§ **Exercise aim**
Lines from the first one down to the one containing "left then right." in the data below are the only ones needed; please return them exactly, both ends included.

§ **Data below**
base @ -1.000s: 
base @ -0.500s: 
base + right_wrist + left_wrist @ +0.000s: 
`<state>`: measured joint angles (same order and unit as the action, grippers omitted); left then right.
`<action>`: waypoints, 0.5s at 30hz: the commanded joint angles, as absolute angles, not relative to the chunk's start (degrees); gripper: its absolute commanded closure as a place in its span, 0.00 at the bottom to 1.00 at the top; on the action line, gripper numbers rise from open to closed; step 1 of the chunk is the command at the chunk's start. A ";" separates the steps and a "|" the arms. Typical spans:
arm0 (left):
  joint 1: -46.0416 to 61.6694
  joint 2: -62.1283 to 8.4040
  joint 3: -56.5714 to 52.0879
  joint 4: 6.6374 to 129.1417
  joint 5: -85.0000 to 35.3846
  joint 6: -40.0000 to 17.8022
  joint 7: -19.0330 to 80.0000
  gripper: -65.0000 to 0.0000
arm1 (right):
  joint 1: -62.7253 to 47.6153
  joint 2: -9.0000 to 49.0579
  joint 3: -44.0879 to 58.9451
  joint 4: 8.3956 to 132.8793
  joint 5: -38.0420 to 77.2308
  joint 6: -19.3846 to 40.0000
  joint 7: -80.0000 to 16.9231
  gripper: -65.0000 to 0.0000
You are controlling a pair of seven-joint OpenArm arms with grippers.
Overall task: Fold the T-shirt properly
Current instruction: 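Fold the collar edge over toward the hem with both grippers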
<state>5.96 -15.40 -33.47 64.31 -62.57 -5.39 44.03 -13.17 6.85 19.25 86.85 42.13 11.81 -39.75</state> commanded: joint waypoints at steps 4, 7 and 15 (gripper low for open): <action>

§ **Answer to this exercise**
base @ -1.000s: 
base @ -0.500s: 
base + right_wrist + left_wrist @ +0.000s: 
`<state>`: measured joint angles (same order and unit as the action, grippers omitted); left then right.

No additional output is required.